Almost as quickly as $60 billion was wiped from Australia’s sharemarket on Monday, $40 billion was returned in a trading day that dismissed a dismal lead from Wall Street and Europe as well as yet another sharp fall in China.
“Today was a classic example of a relief rally,” Beulah Capital chief investment officer Peter Mavromatis said.
The benchmark ASX 200 index closed 2.7 per cent higher, up 136 points to 5137, after beginning the day with investors fearing the worst as the market fell to a fresh two-year low of 4929 in early trade.
Prime Minister Tony Abbott urged investors not to “hyperventilate” over the sharemarket’s volatility and said stock market corrections were normal.
“While the Chinese economy is slowing, the US economy is gathering speed. The European economy is gathering speed,” Mr Abbott said.
Dr Mavromatis said after Monday’s savage sell-off, discounted high-dividend paying stocks proved irresistible to Australia’s yield-hungry investors.
“The market has taken that as a buying opportunity today,” he said.

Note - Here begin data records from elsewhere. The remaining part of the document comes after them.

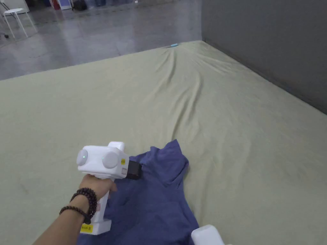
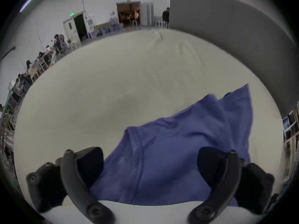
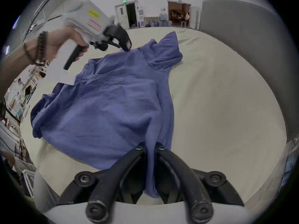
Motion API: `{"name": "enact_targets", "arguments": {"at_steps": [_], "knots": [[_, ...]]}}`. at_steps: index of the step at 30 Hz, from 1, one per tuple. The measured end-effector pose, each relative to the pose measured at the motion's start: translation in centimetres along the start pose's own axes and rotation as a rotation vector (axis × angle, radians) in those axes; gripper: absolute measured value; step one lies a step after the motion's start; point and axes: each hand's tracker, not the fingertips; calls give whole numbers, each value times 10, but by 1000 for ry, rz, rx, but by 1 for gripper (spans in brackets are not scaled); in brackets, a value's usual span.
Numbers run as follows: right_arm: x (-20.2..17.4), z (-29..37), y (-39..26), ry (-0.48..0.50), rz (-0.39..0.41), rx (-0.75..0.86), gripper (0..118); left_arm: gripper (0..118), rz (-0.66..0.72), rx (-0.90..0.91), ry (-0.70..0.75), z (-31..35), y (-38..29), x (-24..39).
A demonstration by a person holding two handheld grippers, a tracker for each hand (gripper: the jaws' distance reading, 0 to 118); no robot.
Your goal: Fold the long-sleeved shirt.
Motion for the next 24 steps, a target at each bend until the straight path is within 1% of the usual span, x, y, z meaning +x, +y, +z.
{"name": "enact_targets", "arguments": {"at_steps": [1, 2, 3, 4, 5, 6, 8, 9, 10, 12, 14, 17, 18, 19, 20, 21, 23, 24], "knots": [[0, 0, 0, 1, -3, 0, 4, 109, 7, 64, -2, 7, -2, 1], [0, 0, -1, 2, -2, 1, 4, 98, 38, 70, -75, 15, -8, 4], [-1, 0, -2, 1, 2, 3, 4, 92, 51, 105, -155, 27, -8, 4], [-1, -1, -1, 0, 4, 3, 4, 81, 58, 109, -206, 34, -10, 5], [-1, 1, 1, 2, 5, 1, 4, 44, 49, 120, -173, 53, -14, 7], [2, 6, 3, 9, 1, 2, 4, 0, 14, 156, -131, 64, -15, 4], [8, 18, 11, 40, -13, 17, 4, 0, 26, 200, -136, 88, -17, -6], [13, 31, 21, 48, -38, 75, 4, 0, 63, 245, -133, 108, -15, -24], [16, 39, 28, 46, -42, 97, 4, 0, 56, 320, -102, 123, -12, -33], [22, 66, 58, 53, -47, 185, 4, 0, 131, 402, -121, 168, -13, -60], [25, 88, 89, 52, -23, 269, 4, 0, 179, 449, -146, 213, -15, -87], [24, 121, 149, 80, 4, 383, 4, 0, 210, 582, -130, 294, -18, -118], [22, 132, 167, 80, 28, 413, 4, 0, 233, 608, -127, 317, -19, -126], [20, 143, 185, 98, 46, 452, 4, 0, 251, 646, -123, 339, -19, -134], [19, 157, 208, 136, 50, 485, 4, 0, 261, 683, -124, 365, -18, -141], [13, 173, 234, 132, 65, 515, 4, 0, 264, 721, -111, 390, -15, -148], [4, 203, 281, 171, 101, 592, 4, 0, 248, 787, -74, 435, -6, -154], [1, 216, 305, 165, 109, 619, 4, 0, 237, 816, -52, 454, 0, -157]]}}
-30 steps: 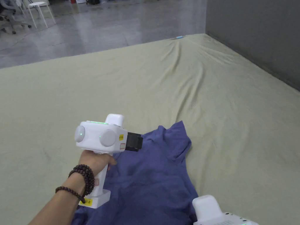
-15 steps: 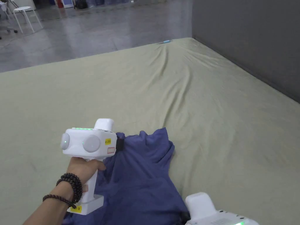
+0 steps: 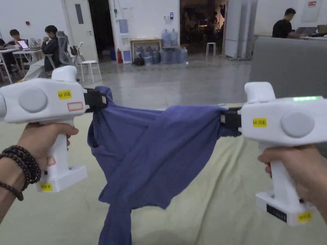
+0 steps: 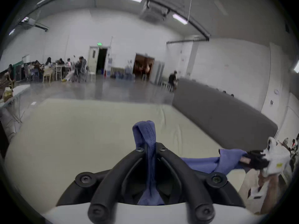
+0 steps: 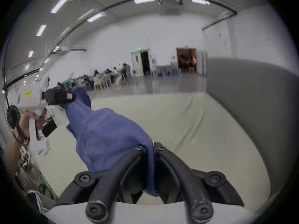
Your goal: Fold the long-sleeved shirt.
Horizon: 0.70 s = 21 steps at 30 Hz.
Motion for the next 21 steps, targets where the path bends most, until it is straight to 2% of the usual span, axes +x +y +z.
{"name": "enact_targets", "arguments": {"at_steps": [2, 6, 10, 16, 19, 21], "knots": [[-6, -9, 57, 9, 26, 54, 4, 0, -39, 53, 26, 7, 35, 4], [-10, -35, 154, 44, -24, 94, 4, 0, -28, 117, 107, 4, 91, 7], [-8, -53, 203, 14, -24, 88, 4, 0, -31, 139, 135, -7, 123, 13], [8, -67, 206, -4, -45, 98, 4, 0, -23, 160, 136, -32, 133, 20], [21, -85, 173, -22, -48, 84, 4, 0, -46, 135, 126, -51, 107, 21], [32, -105, 140, -20, -80, 38, 4, 0, -52, 86, 128, -68, 77, 18]]}}
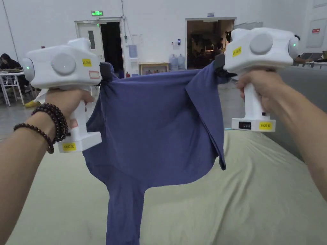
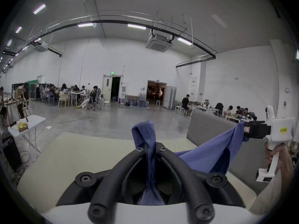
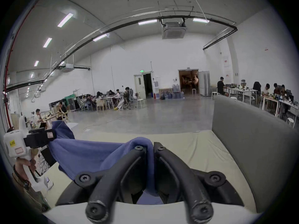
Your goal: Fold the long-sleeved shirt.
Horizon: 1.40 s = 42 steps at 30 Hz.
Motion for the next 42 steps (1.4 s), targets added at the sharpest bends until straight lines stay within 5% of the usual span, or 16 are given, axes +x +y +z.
{"name": "enact_targets", "arguments": {"at_steps": [9, 14, 19, 23, 32, 36, 37, 38, 40, 42], "knots": [[57, -70, -222, 4, -143, -284, 4, 0, 51, -317, 36, -54, -214, -14], [72, -57, -263, 63, -191, -279, 4, 0, 97, -339, 23, -37, -251, -29], [38, 23, -282, 97, -58, -245, 4, 0, 61, -282, 27, 41, -266, -22], [8, 89, -343, 46, 52, -328, 4, 0, 29, -418, 34, 115, -313, -11], [-20, 161, -484, -4, 156, -730, 4, 0, 117, -737, 0, 209, -456, -17], [-12, 156, -478, -38, 79, -698, 4, 1, 163, -662, -7, 213, -452, -20], [-11, 159, -469, -41, 62, -658, 12, 9, 163, -652, -10, 214, -443, -21], [-10, 166, -458, -49, 42, -625, 32, 28, 155, -641, -6, 216, -431, -22], [-7, 191, -434, -76, 37, -555, 101, 107, 144, -581, -6, 229, -406, -23], [-7, 221, -414, -51, 14, -458, 110, 117, 149, -435, -31, 249, -380, -25]]}}
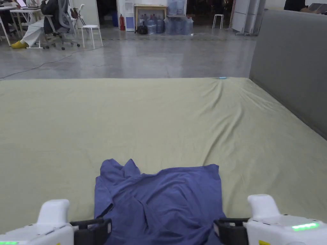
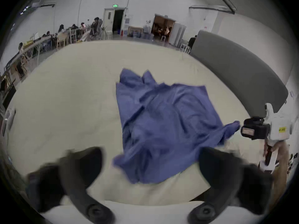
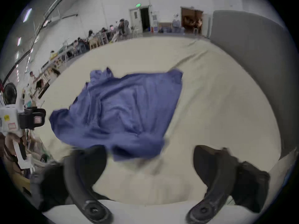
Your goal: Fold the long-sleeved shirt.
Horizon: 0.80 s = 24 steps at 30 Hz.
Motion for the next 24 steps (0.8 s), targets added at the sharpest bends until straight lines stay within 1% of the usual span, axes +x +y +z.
{"name": "enact_targets", "arguments": {"at_steps": [2, 3, 4, 5, 6, 7, 8, 9, 10, 14, 17, 18, 19, 20, 21, 24], "knots": [[1, 19, -2, -26, -52, 35, 110, 117, 13, 12, 30, 19, 7, 2], [0, 24, -4, -43, -77, 45, 110, 117, 12, 9, 87, 24, 9, 3], [0, 27, -7, -46, -84, 49, 110, 117, -7, 25, 109, 28, 9, 3], [-1, 25, -10, -48, -71, 42, 108, 115, -32, 42, 122, 28, 8, 4], [-2, 20, -12, -60, -69, 32, 99, 107, -38, 49, 137, 24, 5, 3], [-3, 17, -15, -91, -66, 14, 64, 61, -23, 37, 150, 22, 2, 2], [-4, 13, -15, -78, -64, 8, 20, 12, -6, 15, 123, 18, 2, -1], [-3, 9, -17, -57, -60, -20, 0, 0, 26, -17, 89, 15, 2, -3], [-4, 7, -17, -43, -63, -30, 0, 0, 40, -26, 81, 12, 2, -4], [-5, -4, -14, -43, -67, -35, 0, 0, 15, -1, 108, -10, 21, -2], [-6, -11, -10, -33, -72, -41, 0, 0, 51, -13, 136, -56, 51, -11], [-6, -14, -8, -24, -72, -44, 0, 21, 58, -95, 145, -81, 62, -16], [-6, -16, -8, -19, -71, -47, 0, 78, 72, -103, 178, -97, 68, -18], [-7, -19, -7, -18, -69, -49, 0, 107, 64, -94, 184, -119, 77, -21], [-6, -22, -7, -18, -69, -53, 0, 115, 63, -105, 209, -141, 85, -25], [-3, -26, -8, -14, -76, -69, 0, 115, 61, -191, 315, -205, 102, -38]]}}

The big four banks rebounded strongly, up 4 per cent on average, and the shares in blue chips including Woolworths, CSL and Westfield were all snapped up.
Tuesday’s 200-plus point turnaround took the market by surprise. The scene was set for a repeat of the previous day’s carnage after the futures market indicated another 4 per cent fall was in the offing.
However, a relatively modest fall at the market open was quickly reversed, with the market trading in positive territory for most of the day.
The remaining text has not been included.